▸ Problem requirements
No record may be left out; print them all verbatim.

:: Entries supplied

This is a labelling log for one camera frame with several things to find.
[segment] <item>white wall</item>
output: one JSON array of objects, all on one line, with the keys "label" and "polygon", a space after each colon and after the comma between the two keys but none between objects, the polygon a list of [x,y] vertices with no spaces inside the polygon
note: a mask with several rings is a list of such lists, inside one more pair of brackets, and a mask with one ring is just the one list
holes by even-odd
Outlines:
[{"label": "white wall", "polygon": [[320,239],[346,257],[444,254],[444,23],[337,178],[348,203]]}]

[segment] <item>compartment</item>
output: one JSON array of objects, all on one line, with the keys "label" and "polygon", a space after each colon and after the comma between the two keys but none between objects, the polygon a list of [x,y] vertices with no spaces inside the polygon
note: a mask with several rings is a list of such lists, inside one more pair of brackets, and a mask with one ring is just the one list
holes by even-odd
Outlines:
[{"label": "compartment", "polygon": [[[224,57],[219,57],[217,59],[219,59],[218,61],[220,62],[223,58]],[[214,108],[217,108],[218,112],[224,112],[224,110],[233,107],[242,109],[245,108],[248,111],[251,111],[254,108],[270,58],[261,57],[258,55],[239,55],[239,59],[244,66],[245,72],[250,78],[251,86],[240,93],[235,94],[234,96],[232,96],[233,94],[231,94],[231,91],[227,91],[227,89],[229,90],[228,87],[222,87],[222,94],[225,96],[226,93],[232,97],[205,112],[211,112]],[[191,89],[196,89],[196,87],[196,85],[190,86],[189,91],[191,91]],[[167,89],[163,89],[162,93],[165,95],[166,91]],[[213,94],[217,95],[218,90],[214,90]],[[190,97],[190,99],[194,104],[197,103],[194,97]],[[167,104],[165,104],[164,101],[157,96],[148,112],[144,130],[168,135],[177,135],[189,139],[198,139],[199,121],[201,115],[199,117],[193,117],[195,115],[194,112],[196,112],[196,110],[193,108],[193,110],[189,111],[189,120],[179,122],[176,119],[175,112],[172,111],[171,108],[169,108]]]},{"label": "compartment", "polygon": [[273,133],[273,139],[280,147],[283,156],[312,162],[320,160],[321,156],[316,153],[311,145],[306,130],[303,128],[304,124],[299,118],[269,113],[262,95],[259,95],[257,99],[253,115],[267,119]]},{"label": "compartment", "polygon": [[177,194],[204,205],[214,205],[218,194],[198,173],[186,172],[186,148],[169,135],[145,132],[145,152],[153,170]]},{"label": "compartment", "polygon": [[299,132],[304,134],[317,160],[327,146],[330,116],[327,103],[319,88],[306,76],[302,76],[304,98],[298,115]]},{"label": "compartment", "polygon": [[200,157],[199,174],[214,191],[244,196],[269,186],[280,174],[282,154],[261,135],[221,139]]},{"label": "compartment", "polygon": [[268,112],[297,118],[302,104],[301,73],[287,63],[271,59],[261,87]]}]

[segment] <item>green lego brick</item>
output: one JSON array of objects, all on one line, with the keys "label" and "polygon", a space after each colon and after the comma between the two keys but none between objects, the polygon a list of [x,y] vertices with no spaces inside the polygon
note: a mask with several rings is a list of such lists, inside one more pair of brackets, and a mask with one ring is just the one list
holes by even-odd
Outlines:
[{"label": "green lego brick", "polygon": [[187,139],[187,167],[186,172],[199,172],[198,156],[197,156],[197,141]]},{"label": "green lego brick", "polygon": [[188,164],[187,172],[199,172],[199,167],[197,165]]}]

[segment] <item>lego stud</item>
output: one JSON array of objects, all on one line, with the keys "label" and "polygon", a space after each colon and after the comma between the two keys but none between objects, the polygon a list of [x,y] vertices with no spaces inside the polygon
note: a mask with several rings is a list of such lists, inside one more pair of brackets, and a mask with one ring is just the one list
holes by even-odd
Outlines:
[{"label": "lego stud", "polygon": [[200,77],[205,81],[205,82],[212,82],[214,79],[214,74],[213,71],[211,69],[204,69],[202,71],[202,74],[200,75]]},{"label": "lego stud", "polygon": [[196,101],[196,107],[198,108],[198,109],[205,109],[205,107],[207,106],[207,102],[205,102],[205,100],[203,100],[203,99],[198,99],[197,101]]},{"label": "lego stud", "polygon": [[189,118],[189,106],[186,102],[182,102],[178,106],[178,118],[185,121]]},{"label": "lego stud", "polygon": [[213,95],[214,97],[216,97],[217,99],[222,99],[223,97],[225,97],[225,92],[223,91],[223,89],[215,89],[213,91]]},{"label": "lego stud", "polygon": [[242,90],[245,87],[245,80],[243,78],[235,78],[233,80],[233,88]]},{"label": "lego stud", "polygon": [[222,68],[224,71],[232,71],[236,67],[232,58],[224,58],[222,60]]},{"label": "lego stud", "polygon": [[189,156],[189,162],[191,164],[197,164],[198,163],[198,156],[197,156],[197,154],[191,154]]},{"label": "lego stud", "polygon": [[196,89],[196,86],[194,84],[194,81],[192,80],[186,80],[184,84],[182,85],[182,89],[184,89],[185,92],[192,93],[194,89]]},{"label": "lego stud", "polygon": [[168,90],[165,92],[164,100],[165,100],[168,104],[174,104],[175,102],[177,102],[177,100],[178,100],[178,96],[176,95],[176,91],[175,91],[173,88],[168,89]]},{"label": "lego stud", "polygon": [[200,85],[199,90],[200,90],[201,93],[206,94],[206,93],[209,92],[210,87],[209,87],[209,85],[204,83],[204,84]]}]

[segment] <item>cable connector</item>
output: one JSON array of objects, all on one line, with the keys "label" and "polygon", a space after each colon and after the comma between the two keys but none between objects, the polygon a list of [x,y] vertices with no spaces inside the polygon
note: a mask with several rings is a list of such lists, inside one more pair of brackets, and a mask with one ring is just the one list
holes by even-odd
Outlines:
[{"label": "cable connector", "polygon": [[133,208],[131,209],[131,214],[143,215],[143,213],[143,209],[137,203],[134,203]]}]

::::

▸ Answer box
This is a labelling log for one camera frame with several things to find.
[segment] <item>white wall</item>
output: one JSON array of objects, all on one line, with the keys "label" and "polygon", a space after each colon and after the comma between the two keys but none between objects, the polygon a list of [x,y] vertices with no spaces inside the polygon
note: a mask with several rings is a list of such lists, inside one more pair of brackets, and a mask with one ring is just the one list
holes by even-odd
Outlines:
[{"label": "white wall", "polygon": [[320,239],[346,257],[444,254],[444,23],[337,178],[348,203]]}]

[segment] <item>compartment</item>
output: one JSON array of objects, all on one line, with the keys "label" and "polygon", a space after each colon and after the comma between the two keys but none between objects, the polygon a list of [x,y] vertices with no spaces inside the polygon
note: a mask with several rings is a list of such lists, inside one more pair of brackets, and a mask with one ring is just the one list
holes by even-odd
Outlines:
[{"label": "compartment", "polygon": [[[224,57],[219,57],[217,59],[219,59],[218,61],[220,62],[223,58]],[[214,108],[217,108],[218,112],[224,112],[224,110],[233,107],[242,109],[245,108],[248,111],[251,111],[254,108],[270,58],[261,57],[258,55],[239,55],[239,59],[244,66],[245,72],[250,78],[251,86],[240,93],[235,94],[234,96],[232,96],[233,94],[231,94],[231,91],[227,91],[227,89],[229,90],[228,87],[222,87],[222,94],[225,96],[226,93],[232,97],[205,112],[211,112]],[[191,89],[196,89],[196,87],[196,85],[190,86],[189,91],[191,91]],[[167,89],[163,89],[162,93],[165,95],[166,91]],[[213,94],[217,95],[218,90],[214,90]],[[190,97],[190,99],[194,104],[197,103],[194,97]],[[167,104],[165,104],[164,101],[157,96],[148,112],[144,130],[168,135],[177,135],[189,139],[198,139],[199,121],[201,115],[199,117],[193,117],[195,115],[194,112],[196,112],[196,110],[193,108],[193,110],[189,111],[189,120],[179,122],[176,119],[175,112],[172,111],[171,108],[169,108]]]},{"label": "compartment", "polygon": [[273,133],[273,139],[280,147],[283,156],[312,162],[320,160],[321,156],[316,153],[311,145],[306,130],[303,128],[304,124],[299,118],[269,113],[262,95],[259,95],[257,99],[253,115],[267,119]]},{"label": "compartment", "polygon": [[177,194],[204,205],[214,205],[218,194],[198,173],[186,172],[186,148],[169,135],[145,132],[145,152],[153,170]]},{"label": "compartment", "polygon": [[299,132],[304,134],[317,160],[327,146],[330,116],[327,103],[319,88],[306,76],[302,76],[304,98],[298,115]]},{"label": "compartment", "polygon": [[200,157],[199,174],[214,191],[244,196],[269,186],[280,174],[282,154],[261,135],[221,139]]},{"label": "compartment", "polygon": [[268,112],[297,118],[302,104],[301,73],[287,63],[271,59],[261,87]]}]

[segment] <item>green lego brick</item>
output: one JSON array of objects, all on one line, with the keys "label" and "polygon", a space after each colon and after the comma between the two keys but none between objects, the polygon a list of [x,y] vertices with no spaces inside the polygon
note: a mask with several rings is a list of such lists, inside one more pair of brackets, and a mask with one ring is just the one list
holes by even-odd
Outlines:
[{"label": "green lego brick", "polygon": [[187,139],[187,167],[186,172],[199,172],[198,156],[197,156],[197,141]]},{"label": "green lego brick", "polygon": [[188,164],[187,172],[199,172],[199,167],[197,165]]}]

[segment] <item>lego stud</item>
output: one JSON array of objects, all on one line, with the keys "label" and "polygon", a space after each colon and after the comma between the two keys but none between objects, the polygon a list of [x,y] vertices with no spaces inside the polygon
note: a mask with several rings is a list of such lists, inside one more pair of brackets, and a mask with one ring is just the one list
holes by even-odd
Outlines:
[{"label": "lego stud", "polygon": [[200,77],[205,81],[205,82],[212,82],[214,79],[214,74],[213,71],[211,69],[204,69],[202,71],[202,74],[200,75]]},{"label": "lego stud", "polygon": [[196,101],[196,107],[198,108],[198,109],[205,109],[205,107],[207,106],[207,102],[205,102],[205,100],[203,100],[203,99],[198,99],[197,101]]},{"label": "lego stud", "polygon": [[189,118],[189,106],[186,102],[182,102],[178,106],[178,118],[185,121]]},{"label": "lego stud", "polygon": [[213,95],[214,97],[216,97],[217,99],[222,99],[223,97],[225,97],[225,92],[223,91],[223,89],[215,89],[213,91]]},{"label": "lego stud", "polygon": [[242,90],[245,87],[245,80],[243,78],[235,78],[233,80],[233,88]]},{"label": "lego stud", "polygon": [[222,68],[224,71],[232,71],[236,67],[232,58],[224,58],[222,60]]},{"label": "lego stud", "polygon": [[189,156],[189,162],[191,164],[197,164],[198,163],[198,156],[197,156],[197,154],[191,154]]},{"label": "lego stud", "polygon": [[196,89],[196,86],[194,84],[194,81],[192,80],[186,80],[184,84],[182,85],[182,89],[184,89],[185,92],[192,93],[194,89]]},{"label": "lego stud", "polygon": [[168,90],[165,92],[164,100],[165,100],[168,104],[174,104],[175,102],[177,102],[177,100],[178,100],[178,96],[176,95],[176,91],[175,91],[173,88],[168,89]]},{"label": "lego stud", "polygon": [[200,85],[199,90],[200,90],[201,93],[206,94],[206,93],[209,92],[210,87],[209,87],[209,85],[204,83],[204,84]]}]

[segment] <item>cable connector</item>
output: one JSON array of objects, all on one line, with the keys "label" and "polygon", a space after each colon and after the comma between the two keys but none between objects, the polygon a list of [x,y] vertices with no spaces inside the polygon
note: a mask with several rings is a list of such lists, inside one more pair of brackets, and a mask with one ring is just the one list
holes by even-odd
Outlines:
[{"label": "cable connector", "polygon": [[133,208],[131,209],[131,214],[143,215],[143,213],[143,209],[137,203],[134,203]]}]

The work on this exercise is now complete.